→ REQUIRED ACTION
Your response should consist of every record, exactly as given.

--- THE INPUT Enclosed Below ---

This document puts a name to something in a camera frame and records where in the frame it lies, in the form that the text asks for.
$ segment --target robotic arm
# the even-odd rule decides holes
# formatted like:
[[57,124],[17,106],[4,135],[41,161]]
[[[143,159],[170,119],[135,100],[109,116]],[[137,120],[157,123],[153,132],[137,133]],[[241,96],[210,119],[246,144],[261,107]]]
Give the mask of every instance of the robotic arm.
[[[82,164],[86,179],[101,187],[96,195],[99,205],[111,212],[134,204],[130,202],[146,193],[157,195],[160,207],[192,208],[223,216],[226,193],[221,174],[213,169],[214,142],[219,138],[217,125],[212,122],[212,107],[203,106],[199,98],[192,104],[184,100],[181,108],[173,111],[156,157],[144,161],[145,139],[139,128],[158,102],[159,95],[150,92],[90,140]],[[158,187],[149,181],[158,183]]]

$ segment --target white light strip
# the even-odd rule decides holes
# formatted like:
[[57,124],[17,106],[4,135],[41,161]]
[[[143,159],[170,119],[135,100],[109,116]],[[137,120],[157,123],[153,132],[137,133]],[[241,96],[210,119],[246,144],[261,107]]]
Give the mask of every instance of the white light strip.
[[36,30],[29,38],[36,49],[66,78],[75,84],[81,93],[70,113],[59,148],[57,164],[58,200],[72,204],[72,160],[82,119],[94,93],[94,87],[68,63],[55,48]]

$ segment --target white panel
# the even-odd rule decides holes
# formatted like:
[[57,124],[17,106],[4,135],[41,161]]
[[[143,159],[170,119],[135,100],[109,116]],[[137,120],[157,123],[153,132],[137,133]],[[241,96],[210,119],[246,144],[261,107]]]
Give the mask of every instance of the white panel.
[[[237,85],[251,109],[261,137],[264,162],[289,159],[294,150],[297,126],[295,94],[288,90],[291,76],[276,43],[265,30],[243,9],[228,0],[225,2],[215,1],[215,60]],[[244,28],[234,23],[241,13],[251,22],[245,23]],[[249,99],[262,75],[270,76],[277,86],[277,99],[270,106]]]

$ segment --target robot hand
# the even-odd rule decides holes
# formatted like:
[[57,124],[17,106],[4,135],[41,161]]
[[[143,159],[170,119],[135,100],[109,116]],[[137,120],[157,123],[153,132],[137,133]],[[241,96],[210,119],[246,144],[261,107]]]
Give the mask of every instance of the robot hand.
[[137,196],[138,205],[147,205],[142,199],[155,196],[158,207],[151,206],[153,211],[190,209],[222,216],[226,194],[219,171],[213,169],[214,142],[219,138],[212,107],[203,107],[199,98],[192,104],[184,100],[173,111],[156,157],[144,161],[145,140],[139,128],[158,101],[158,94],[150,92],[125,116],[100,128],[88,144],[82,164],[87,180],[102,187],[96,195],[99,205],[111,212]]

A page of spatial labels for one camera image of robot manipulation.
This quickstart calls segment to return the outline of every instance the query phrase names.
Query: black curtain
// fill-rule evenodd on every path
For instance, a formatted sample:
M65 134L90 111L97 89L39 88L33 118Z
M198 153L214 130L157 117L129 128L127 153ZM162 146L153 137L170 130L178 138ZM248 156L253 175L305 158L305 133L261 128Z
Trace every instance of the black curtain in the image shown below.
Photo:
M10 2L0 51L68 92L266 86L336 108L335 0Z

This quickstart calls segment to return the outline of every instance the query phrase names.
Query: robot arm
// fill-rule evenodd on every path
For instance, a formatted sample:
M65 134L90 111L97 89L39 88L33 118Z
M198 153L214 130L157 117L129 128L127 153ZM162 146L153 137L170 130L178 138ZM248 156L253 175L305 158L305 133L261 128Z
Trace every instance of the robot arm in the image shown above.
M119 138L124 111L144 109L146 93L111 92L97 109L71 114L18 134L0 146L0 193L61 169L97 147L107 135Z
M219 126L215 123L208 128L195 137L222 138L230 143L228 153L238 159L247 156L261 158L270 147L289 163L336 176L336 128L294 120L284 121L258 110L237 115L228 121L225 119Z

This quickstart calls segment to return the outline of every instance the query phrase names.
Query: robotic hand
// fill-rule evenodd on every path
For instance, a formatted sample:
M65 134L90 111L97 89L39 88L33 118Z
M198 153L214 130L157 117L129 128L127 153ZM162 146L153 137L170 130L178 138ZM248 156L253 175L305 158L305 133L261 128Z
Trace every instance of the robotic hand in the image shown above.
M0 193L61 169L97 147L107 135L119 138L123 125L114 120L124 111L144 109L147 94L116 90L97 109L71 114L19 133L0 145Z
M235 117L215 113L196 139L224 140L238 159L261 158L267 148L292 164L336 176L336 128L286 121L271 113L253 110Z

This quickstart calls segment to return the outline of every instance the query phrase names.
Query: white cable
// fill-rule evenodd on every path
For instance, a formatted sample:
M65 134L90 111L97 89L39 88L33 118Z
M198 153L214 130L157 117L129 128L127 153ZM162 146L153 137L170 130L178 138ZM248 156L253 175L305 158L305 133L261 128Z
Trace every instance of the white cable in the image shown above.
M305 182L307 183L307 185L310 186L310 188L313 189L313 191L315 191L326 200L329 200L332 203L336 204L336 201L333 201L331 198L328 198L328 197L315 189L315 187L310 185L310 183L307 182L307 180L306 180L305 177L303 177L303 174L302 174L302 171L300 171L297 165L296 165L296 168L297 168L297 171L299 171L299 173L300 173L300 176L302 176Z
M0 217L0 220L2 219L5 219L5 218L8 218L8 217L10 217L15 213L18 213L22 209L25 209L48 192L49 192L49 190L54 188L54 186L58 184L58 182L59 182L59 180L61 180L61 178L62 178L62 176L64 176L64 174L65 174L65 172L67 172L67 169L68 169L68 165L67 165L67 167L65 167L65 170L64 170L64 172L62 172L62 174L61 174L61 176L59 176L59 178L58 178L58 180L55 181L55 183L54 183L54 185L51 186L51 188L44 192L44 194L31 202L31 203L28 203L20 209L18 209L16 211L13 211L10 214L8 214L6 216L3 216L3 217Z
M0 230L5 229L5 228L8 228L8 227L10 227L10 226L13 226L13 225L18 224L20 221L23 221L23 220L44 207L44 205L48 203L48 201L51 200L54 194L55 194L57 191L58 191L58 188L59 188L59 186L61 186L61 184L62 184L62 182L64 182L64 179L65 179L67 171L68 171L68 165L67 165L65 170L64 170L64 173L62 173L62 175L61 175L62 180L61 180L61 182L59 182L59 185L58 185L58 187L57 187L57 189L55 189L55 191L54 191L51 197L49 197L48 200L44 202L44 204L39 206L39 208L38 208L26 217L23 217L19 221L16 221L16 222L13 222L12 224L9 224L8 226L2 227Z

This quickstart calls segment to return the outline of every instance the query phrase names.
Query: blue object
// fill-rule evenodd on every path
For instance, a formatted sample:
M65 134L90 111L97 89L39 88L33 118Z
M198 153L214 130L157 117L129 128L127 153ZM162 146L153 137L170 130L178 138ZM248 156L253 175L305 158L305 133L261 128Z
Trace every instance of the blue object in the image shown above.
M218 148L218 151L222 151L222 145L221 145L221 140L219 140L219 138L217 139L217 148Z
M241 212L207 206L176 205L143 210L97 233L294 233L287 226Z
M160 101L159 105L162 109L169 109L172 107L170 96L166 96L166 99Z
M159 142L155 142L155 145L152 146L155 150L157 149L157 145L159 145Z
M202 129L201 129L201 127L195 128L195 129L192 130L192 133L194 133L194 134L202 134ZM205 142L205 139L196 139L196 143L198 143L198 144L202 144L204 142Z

--- End of Enclosed THE INPUT ---

→ EXERCISE RESPONSE
This document puts a name to something in a camera frame and records where in the frame it lies, in the form that the text asks for.
$ segment --target robotic arm
# the even-odd rule decides holes
# formatted like:
[[57,124],[17,106],[4,135],[41,161]]
[[[143,159],[170,119],[135,100],[109,116]],[[137,120],[157,123],[153,132],[137,133]],[[241,96],[210,119],[246,144],[261,107]]]
Give the mask of every instance of the robotic arm.
[[[82,164],[86,179],[101,187],[96,195],[99,205],[111,212],[134,204],[130,202],[146,193],[157,195],[160,207],[192,208],[223,216],[226,193],[221,174],[213,169],[214,142],[219,138],[217,125],[212,122],[212,107],[203,106],[199,98],[192,104],[184,100],[181,108],[173,111],[156,157],[144,161],[145,139],[139,128],[158,102],[159,95],[150,92],[90,140]],[[158,187],[149,181],[158,183]]]

$ segment --target white light strip
# the even-odd rule decides holes
# formatted like:
[[57,124],[17,106],[4,135],[41,161]]
[[[143,159],[170,119],[135,100],[109,116]],[[137,120],[157,123],[153,132],[137,133]],[[241,96],[210,119],[246,144],[261,107]]]
Give the mask of every instance of the white light strip.
[[36,30],[29,38],[36,49],[66,78],[75,84],[81,93],[70,113],[59,148],[57,164],[58,200],[72,204],[72,160],[82,119],[94,93],[94,87],[68,63],[55,48]]

$ segment --target white panel
# the even-odd rule decides holes
# formatted like:
[[57,124],[17,106],[4,135],[41,161]]
[[[143,159],[170,119],[135,100],[109,116]],[[137,120],[157,123],[153,132],[137,133]],[[241,96],[210,119],[246,144],[261,107]]]
Give the mask of every instance of the white panel.
[[[237,85],[251,109],[261,137],[264,162],[289,159],[294,150],[297,126],[295,94],[288,90],[291,76],[276,43],[265,30],[243,9],[228,0],[225,2],[215,1],[215,60]],[[244,28],[234,23],[241,13],[251,22],[245,23]],[[249,99],[262,75],[270,76],[277,86],[277,99],[270,106]]]

$ segment --target robot hand
# the even-odd rule decides holes
# formatted like:
[[57,124],[17,106],[4,135],[41,161]]
[[[143,159],[170,119],[135,100],[109,116]],[[137,120],[157,123],[153,132],[137,133]],[[241,96],[210,119],[246,144],[261,107]]]
Give the mask of every instance of the robot hand.
[[137,196],[138,205],[147,205],[142,199],[155,196],[158,207],[151,206],[153,211],[190,209],[222,216],[226,194],[219,171],[213,169],[214,142],[219,138],[212,107],[203,107],[199,98],[192,104],[184,100],[173,111],[156,157],[144,161],[145,140],[139,128],[158,101],[158,94],[150,92],[125,116],[100,128],[88,144],[82,164],[87,180],[102,187],[96,195],[99,205],[111,212]]

A page of spatial labels for one camera image of robot manipulation.
This quickstart calls segment to return the outline of every instance the query phrase names.
Query: black curtain
// fill-rule evenodd on every path
For instance, a formatted sample:
M65 134L90 111L97 89L39 88L33 118Z
M198 153L214 130L157 117L129 128L127 153ZM162 146L153 137L170 130L178 138ZM248 156L253 175L305 158L305 133L261 128Z
Trace every instance of the black curtain in the image shown below.
Photo:
M10 2L0 51L68 92L266 86L336 108L335 0Z

This quickstart calls segment to return the outline of every instance the query phrase names.
Query: robot arm
// fill-rule evenodd on every path
For instance, a formatted sample:
M65 134L90 111L97 89L39 88L33 118Z
M198 153L214 130L157 117L129 128L127 153ZM162 146L153 137L170 130L178 138ZM248 156L253 175L305 158L305 133L261 128Z
Trace every instance of the robot arm in the image shown above.
M119 138L124 111L144 109L146 93L111 92L97 109L71 114L18 134L0 146L0 193L61 169L97 147L107 135Z
M219 126L215 123L208 128L195 137L222 138L230 143L228 153L238 159L247 156L261 158L270 147L289 163L336 176L336 128L294 120L284 121L258 110L237 115L228 121L225 119Z

This quickstart calls segment to return the outline of every instance the query phrase names.
Query: robotic hand
// fill-rule evenodd on every path
For instance, a formatted sample:
M65 134L90 111L97 89L39 88L33 118Z
M198 153L214 130L157 117L129 128L127 153ZM162 146L153 137L170 130L178 138ZM248 156L253 175L305 158L305 133L261 128Z
Trace every instance of the robotic hand in the image shown above.
M0 193L61 169L97 147L107 135L119 138L123 125L114 120L124 111L144 109L147 94L116 90L97 109L71 114L19 133L0 145Z
M235 117L215 113L196 139L224 140L238 159L261 158L267 148L292 164L336 176L336 128L286 121L271 113L253 110Z

This quickstart calls segment to return the outline of every instance the query phrase names.
Query: white cable
// fill-rule evenodd on every path
For instance, a formatted sample:
M65 134L90 111L97 89L39 88L33 118Z
M198 153L214 130L157 117L129 128L127 153ZM162 146L153 137L170 130L178 138ZM248 156L253 175L305 158L305 133L261 128Z
Trace every instance of the white cable in the image shown above.
M305 182L307 183L307 185L310 186L310 188L313 189L313 191L315 191L326 200L329 200L332 203L336 204L336 201L333 201L331 198L328 198L328 197L315 189L315 187L310 185L310 183L307 182L307 180L306 180L305 177L303 177L303 174L302 174L302 171L300 171L297 165L296 165L296 168L297 168L297 171L299 171L299 173L300 173L300 176L302 176Z
M0 217L0 220L2 219L5 219L5 218L8 218L8 217L10 217L15 213L18 213L22 209L25 209L48 192L49 192L49 190L54 188L54 186L58 184L58 182L59 182L59 180L61 180L61 178L62 178L62 176L64 176L64 174L65 174L65 172L67 172L67 169L68 169L68 165L67 165L67 167L65 167L65 170L64 170L64 172L62 172L62 174L61 174L61 176L59 176L59 178L58 178L58 180L55 181L55 183L54 183L54 185L51 186L51 188L44 192L44 194L31 202L31 203L28 203L20 209L18 209L16 211L13 211L10 214L8 214L6 216L3 216L3 217Z
M0 230L5 229L5 228L8 228L8 227L10 227L10 226L13 226L13 225L18 224L20 221L23 221L23 220L44 207L44 205L48 203L48 201L51 200L54 194L55 194L57 191L58 191L58 188L59 188L59 186L61 186L61 184L62 184L62 182L64 182L64 179L65 179L67 171L68 171L68 165L67 165L65 170L64 170L64 173L62 173L62 175L61 175L62 180L61 180L61 182L59 182L59 185L58 185L58 187L57 187L57 189L55 189L55 191L54 191L51 197L49 197L48 200L44 202L44 204L39 206L39 208L38 208L26 217L23 217L19 221L16 221L16 222L13 222L12 224L9 224L8 226L2 227Z

This quickstart calls segment to return the outline of every instance the query phrase names.
Query: blue object
// fill-rule evenodd on every path
For instance, a formatted sample:
M65 134L90 111L97 89L39 88L33 118Z
M198 153L214 130L157 117L129 128L127 153ZM162 146L153 137L170 130L178 138ZM248 156L253 175L305 158L305 133L261 128Z
Trace every instance of the blue object in the image shown above.
M218 148L218 151L222 151L222 145L221 145L221 140L219 140L219 138L217 139L217 148Z
M241 212L207 206L176 205L143 210L97 233L294 233L287 226Z
M160 101L159 105L162 109L169 109L172 107L170 96L166 96L166 99Z
M159 142L155 142L155 145L152 146L155 150L157 149L157 145L159 145Z
M202 129L201 129L201 127L195 128L195 129L192 130L192 133L194 133L194 134L202 134ZM205 142L205 139L196 139L196 143L198 143L198 144L202 144L204 142Z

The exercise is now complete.